Chapter 8 Centering Options and Interpretations

8.1 Learning Objectives

In this chapter, we will review options for and interpretations of centering variables in multilevel models. The examples are adapted from Dr. Dan McNeish’s lecture (thanks Dan!), and you can see an overview of his other work here.

The learning objectives for this chapter are:

Review centering options and interpretation in linear regression.
Differentiate between total, within, between, and contextual effects.
Understand the difference between within-cluster and grand-mean centering and when to use each strategy.
Estimate and interpret models using both within-cluster and grand-mean centering.

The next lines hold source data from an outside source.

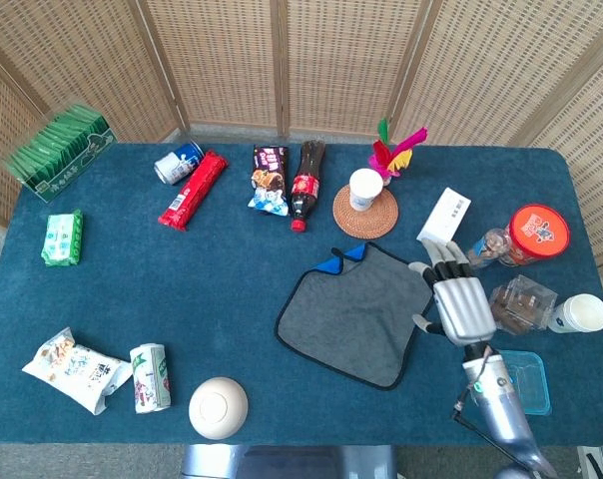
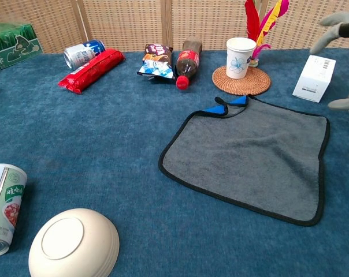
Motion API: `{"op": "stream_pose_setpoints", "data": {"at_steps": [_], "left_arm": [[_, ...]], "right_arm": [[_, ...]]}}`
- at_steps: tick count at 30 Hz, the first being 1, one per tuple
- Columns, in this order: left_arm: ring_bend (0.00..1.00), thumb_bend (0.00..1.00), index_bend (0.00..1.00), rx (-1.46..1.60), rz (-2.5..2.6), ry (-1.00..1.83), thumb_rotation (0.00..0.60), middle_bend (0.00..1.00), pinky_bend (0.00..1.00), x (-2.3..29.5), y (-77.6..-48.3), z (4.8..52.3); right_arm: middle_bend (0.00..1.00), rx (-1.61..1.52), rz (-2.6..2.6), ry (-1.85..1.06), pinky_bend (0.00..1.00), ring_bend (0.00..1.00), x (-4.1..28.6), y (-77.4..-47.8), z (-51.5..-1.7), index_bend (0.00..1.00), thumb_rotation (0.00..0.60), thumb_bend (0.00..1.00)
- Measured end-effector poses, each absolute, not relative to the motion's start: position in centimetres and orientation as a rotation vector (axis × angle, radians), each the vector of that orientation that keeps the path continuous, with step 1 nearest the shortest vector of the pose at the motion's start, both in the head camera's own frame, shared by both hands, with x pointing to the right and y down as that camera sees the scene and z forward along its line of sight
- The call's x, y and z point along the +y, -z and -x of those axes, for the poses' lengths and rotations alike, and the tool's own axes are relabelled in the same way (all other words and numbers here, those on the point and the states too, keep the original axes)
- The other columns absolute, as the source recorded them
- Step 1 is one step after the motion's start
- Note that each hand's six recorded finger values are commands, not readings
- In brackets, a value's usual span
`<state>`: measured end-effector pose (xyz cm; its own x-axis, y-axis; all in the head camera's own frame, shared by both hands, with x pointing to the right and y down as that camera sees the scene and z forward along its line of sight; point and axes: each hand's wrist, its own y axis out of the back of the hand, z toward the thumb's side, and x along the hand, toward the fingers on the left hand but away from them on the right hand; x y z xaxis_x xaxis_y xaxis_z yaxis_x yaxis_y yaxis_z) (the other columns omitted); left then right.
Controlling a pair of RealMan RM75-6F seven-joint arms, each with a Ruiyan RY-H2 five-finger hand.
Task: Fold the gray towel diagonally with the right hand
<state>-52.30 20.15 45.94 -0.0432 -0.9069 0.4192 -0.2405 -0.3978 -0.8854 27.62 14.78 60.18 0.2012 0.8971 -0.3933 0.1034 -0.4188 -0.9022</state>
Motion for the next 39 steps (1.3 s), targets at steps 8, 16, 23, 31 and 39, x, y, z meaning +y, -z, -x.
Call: {"op": "stream_pose_setpoints", "data": {"at_steps": [8, 16, 23, 31, 39], "left_arm": [[0.0, 0.24, 0.17, 1.199, 1.649, 1.489, 0.6, 0.0, 0.0, 20.0, -46.4, 51.8], [0.0, 0.24, 0.17, 1.189, 1.646, 1.507, 0.6, 0.0, 0.0, 19.8, -46.9, 51.5], [0.0, 0.24, 0.17, 1.191, 1.639, 1.528, 0.6, 0.0, 0.0, 19.6, -47.3, 51.6], [0.0, 0.24, 0.17, 1.204, 1.63, 1.544, 0.6, 0.0, 0.0, 19.4, -47.4, 52.0], [0.0, 0.24, 0.18, 1.211, 1.622, 1.556, 0.6, 0.0, 0.0, 19.3, -47.5, 52.3]], "right_arm": [[0.0, -0.928, 1.716, -1.331, 0.0, 0.0, 12.5, -64.4, -26.2, 0.27, 0.6, 0.1], [0.0, -0.972, 1.805, -1.295, 0.0, 0.0, 11.3, -67.3, -23.2, 0.28, 0.6, 0.1], [0.0, -0.972, 1.865, -1.26, 0.0, 0.0, 10.8, -68.6, -20.4, 0.3, 0.6, 0.1], [0.0, -0.951, 1.872, -1.282, 0.0, 0.0, 10.1, -71.0, -18.7, 0.3, 0.6, 0.14], [0.0, -0.951, 1.87, -1.312, 0.0, 0.0, 9.7, -73.0, -18.0, 0.3, 0.6, 0.14]]}}
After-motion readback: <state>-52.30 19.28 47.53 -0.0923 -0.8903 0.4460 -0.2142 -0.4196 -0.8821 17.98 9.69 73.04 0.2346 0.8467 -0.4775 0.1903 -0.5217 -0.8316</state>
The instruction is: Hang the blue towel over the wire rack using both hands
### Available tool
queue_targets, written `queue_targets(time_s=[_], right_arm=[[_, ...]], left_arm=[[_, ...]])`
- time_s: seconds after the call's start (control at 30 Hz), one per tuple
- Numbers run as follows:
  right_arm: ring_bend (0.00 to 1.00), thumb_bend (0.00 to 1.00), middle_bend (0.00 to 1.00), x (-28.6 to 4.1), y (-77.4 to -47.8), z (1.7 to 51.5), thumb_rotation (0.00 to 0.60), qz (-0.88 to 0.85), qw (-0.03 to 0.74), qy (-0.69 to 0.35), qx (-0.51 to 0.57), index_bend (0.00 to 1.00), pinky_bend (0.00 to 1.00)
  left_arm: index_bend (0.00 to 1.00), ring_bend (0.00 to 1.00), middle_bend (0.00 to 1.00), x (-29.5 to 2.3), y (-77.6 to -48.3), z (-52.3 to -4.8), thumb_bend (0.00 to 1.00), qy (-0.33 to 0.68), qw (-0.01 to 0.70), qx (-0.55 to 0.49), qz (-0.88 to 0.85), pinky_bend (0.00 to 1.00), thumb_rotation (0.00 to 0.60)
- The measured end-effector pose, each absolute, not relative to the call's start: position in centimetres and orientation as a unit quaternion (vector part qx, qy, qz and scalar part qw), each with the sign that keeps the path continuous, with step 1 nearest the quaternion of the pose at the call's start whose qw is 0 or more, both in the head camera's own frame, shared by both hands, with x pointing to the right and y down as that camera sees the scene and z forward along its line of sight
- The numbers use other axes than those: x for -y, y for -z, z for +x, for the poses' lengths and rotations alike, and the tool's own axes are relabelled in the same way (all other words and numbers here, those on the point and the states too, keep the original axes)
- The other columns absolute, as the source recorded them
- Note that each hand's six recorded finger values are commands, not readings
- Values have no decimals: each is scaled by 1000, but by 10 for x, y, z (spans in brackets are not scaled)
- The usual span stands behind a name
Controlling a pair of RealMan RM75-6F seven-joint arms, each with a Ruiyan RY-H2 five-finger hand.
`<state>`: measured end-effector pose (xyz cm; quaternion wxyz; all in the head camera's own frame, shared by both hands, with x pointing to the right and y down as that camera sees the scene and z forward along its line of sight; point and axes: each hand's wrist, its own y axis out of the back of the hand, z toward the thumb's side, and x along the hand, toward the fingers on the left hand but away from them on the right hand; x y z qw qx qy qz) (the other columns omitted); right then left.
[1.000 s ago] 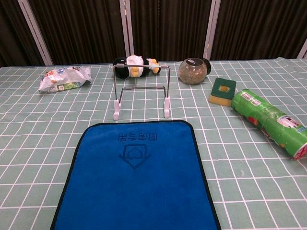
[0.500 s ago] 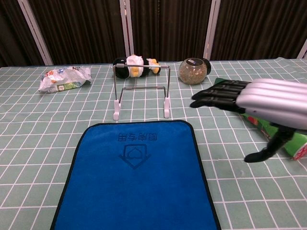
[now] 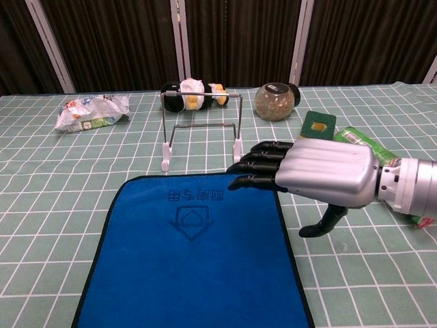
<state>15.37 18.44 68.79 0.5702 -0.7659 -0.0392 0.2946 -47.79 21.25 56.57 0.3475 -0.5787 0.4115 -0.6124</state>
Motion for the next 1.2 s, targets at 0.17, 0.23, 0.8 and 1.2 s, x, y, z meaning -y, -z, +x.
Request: queue_targets(time_s=[0.17,0.23,0.8,1.2], right_arm=[[0,96,0,-187,-697,153,600,-764,568,-304,29,98,0],[0,95,0,-190,-699,152,600,-766,566,-303,28,99,0],[0,95,0,-200,-712,143,600,-764,574,-294,17,107,0],[0,102,1,-194,-713,130,600,-775,560,-289,42,127,0]], left_arm=[[0,0,0,-213,-565,-478,0,611,347,-412,-580,0,600],[0,0,0,-213,-565,-478,0,611,348,-412,-580,0,600],[0,0,0,-214,-566,-478,0,613,347,-411,-580,0,600],[0,0,0,-213,-567,-477,0,611,347,-409,-582,0,600]])
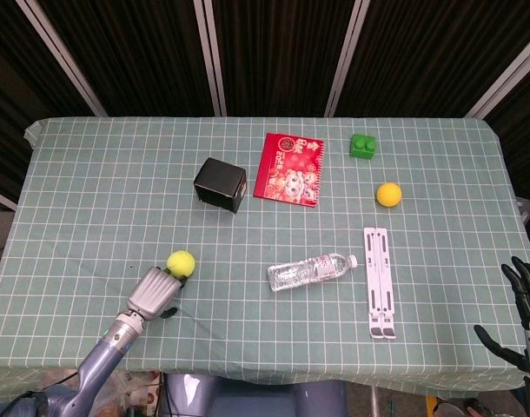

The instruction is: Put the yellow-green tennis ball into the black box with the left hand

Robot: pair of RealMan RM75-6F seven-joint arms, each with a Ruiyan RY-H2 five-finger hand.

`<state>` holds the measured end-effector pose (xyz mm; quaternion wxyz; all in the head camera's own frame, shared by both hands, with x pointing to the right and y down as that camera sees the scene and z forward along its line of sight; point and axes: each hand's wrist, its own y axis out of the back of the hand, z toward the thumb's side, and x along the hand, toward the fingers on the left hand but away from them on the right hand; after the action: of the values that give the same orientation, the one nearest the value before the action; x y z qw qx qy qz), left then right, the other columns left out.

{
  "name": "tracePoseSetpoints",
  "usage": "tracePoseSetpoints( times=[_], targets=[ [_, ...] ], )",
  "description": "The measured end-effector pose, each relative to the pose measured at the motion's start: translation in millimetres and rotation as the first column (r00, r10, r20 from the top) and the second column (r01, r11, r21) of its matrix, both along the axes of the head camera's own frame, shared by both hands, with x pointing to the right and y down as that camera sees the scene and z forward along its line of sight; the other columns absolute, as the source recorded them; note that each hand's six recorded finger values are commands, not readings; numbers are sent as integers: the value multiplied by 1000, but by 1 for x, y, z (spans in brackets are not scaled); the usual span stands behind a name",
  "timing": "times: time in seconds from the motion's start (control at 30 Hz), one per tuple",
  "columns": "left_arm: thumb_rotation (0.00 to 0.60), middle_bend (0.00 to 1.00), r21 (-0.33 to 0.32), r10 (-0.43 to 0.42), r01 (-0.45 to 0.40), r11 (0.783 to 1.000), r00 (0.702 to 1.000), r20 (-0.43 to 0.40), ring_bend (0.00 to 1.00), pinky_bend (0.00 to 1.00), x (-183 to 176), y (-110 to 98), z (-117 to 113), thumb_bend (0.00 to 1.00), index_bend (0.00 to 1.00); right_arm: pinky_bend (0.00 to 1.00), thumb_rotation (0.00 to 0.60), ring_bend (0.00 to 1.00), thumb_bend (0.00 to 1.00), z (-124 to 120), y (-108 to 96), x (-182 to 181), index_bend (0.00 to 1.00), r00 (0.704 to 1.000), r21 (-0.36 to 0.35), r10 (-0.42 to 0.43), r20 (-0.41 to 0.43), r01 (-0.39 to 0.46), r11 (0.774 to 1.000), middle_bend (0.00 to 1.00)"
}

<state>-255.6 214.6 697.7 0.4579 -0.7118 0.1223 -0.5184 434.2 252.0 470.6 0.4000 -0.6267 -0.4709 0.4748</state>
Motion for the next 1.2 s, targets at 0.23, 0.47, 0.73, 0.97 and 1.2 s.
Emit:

All materials for this chapter are available for download here.

8.2 Data Demonstration

The data for this chapter were taken from chapter 3 of Heck, R. H., Thomas, S. L., & Tabata, L. N. (2011). Multilevel and Longitudinal Modeling with IBM SPSS: Taylor & Francis. Students are clustered within schools in the data.

8.2.1 Load Data and Dependencies

For this data demo, we will use the following packages:

library(dplyr) # for data manipulation
library(magrittr) # for assignment pipe %<>%
library(lme4) # for multilevel models
library(lmerTest) # for p-values

And the same dataset of students’ math achievement:

data <- read.csv('heck2011.csv')

8.2.2 Why Center Variables?

If you’ve worked with single-level regression before, you’re probably already familiar with centering variables. Centering in regression facilitates interpretation of the intercept, which is the average value of your outcome variable when all predictors are set to zero. If your predictors do not have meaningful zero points, then the intercept can be non-sensical. For example, imagine we were predicting the number of goals scored by players in an adult hockey league based on their age in a simple regression:

\(goals_{i} = \beta_{0} + \beta_{1}age_{i} + \epsilon_{i}\)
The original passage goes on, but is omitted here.